Menschen hinter Gittern

Horst Alic über Probleme in den Justizanstalten

Wenn man von Gefängnissen spricht, denkt man in erster Linie an Mörder und Vergewaltiger. Sie sind es ja, welche die Zeitungen füllen. Voll sind die Gefängnisse aber größtenteils mit jenen, die hauptsächlich wegen Eigentums- oder Drogendelikten einsitzen oder eben Delikten, die mit Sucht in Zusammenhang stehen.

Während der Gesetzgeber eindeutig von Insassen spricht, gibt es im Volksmund eine Vielzahl von Namen für Verbrecher. Letztendlich hat man es hier aber einfach mit Menschen zu tun. Menschen, die uns anvertraut werden und das laut Strafvollzugsgesetz mit dem Ziel, ihnen zu einer den Erfordernissen des Gemeinschaftslebens angepassten Lebensführung zu verhelfen und sie dazu zu bringen, das Unrecht ihrer Tat einzusehen.

Was hier sperrig formuliert ist, das ist bei diesen Rahmenbedingungen aber fast nicht möglich. Der massive Personalmangel verunmöglicht ernstgemeinte Betreuung. Betreuung aber ist das einzige Mittel, die oben genannten Zwecke des Vollzugs zu erreichen. Ob Sicherheit oder Betreuung, beides braucht ausreichend Personal.

Zudem muss man wissen, dass der Großteil der Inhaftierten aus dem Teil der Gesellschaft kommt, der nicht nur mit materiellen Defiziten kämpft, sondern infolgedessen auch oft in emotionaler Hinsicht belastet ist. Mit anderen Worten: die soziale Ungleichheit in der Bevölkerung spiegelt sich in den Gefängnissen wider.

Diebstahl macht Arme nicht reich. Steuervermeidung macht Reiche aber reicher. Der Unwert des zugrunde liegenden Verhaltens ist der gleiche. Eingesperrt wird der Dieb. Wie soll man da Unrechtsbewusstsein schaffen? In Haft wird man jeglicher Selbständigkeit beraubt. Hier hast du zwar viel Zeit, aber keine Möglichkeit, diese frei zu gestalten. Eigentlich das genaue Gegenteil eines Lebens draußen. Worauf man ja vorbereitet werden soll.

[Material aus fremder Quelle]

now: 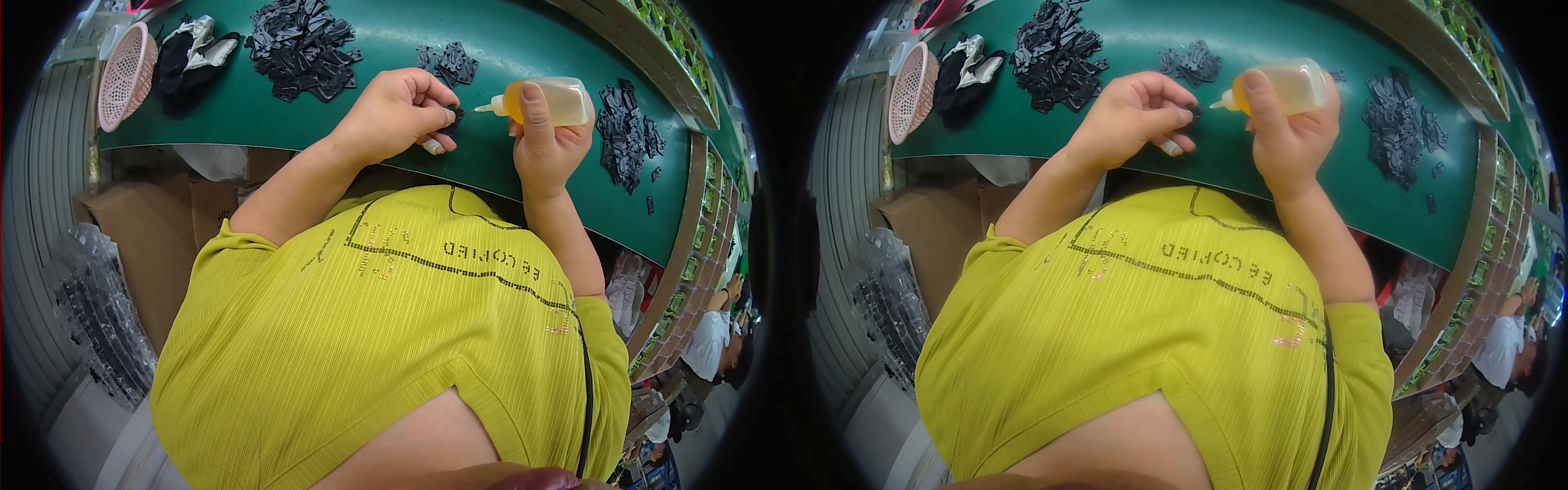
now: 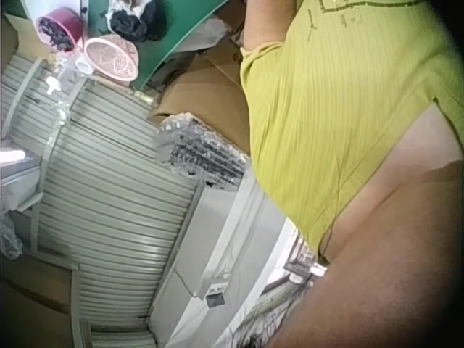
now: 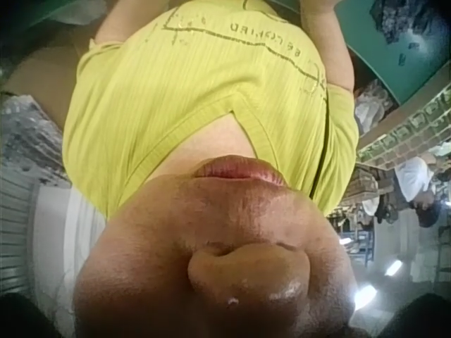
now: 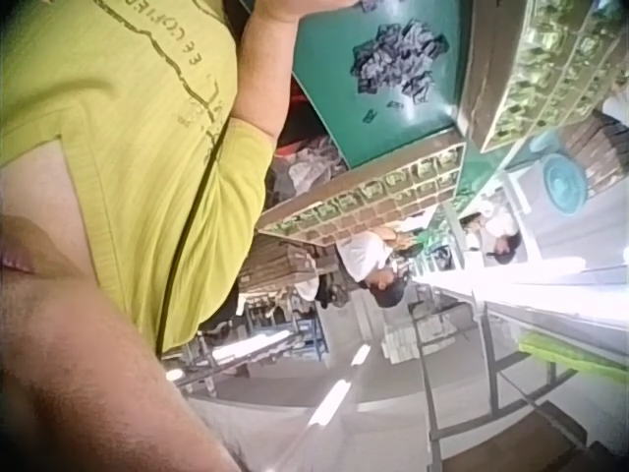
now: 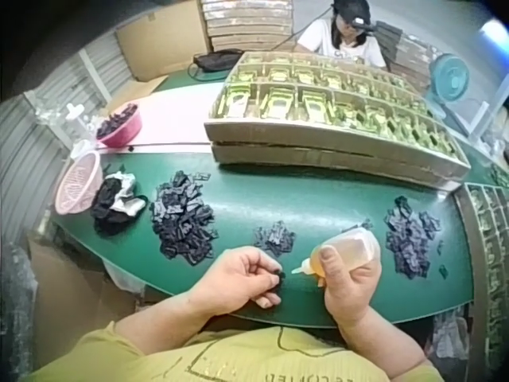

Die Möglichkeit, einen Job zu bekommen erhöht sich nicht durch das Stigma der Haft. Die Chance, wieder hinter Gitter zu gelangen, steigt jedoch mit jeder Vorstrafe. Schaut man sich die Rückfallquote an, ist die Geschichte des Sisyphus eine Erfolgsgeschichte im Vergleich zur Aufgabe der Justizwache.

Wir stehen also vor unlösbaren Aufgaben, wenn man das große Ganze betrachtet. Aber all die kleinen Dinge des täglichen Ablaufs in einer Justizanstalt lösen wir unter widrigsten Bedingungen. Und das ganz unspektakulär. In der Zeitung stehen wir deswegen nicht. Das tun wir nur wenn etwas passiert. Wen interessiert schon, wenn wir unseren Job anständig machen?

Die Bediensteten vor Ort leisten großartige Arbeit und beeinflussen die Verhältnisse in Gefängnissen am meisten. Und zwar ganz einfach deswegen, weil Arbeit mit Menschen damit beginnt und daran gemessen wird, wie man Menschen begegnet. Wir werden weder das System noch die Gesetze auf die Schnelle verändern können. Werden weder mehr Personal noch weniger Insassen bekommen. Was wir aber beeinflussen können, ist der Umgang miteinander und den Leuten, die uns anvertraut sind.

Bei all den Ausrüstungsgegenständen, die wir an unserem Gürtel tragen, ist gegenseitiges Vertrauen die beste Waffe, und das schaffen wir täglich in der Begegnung miteinander.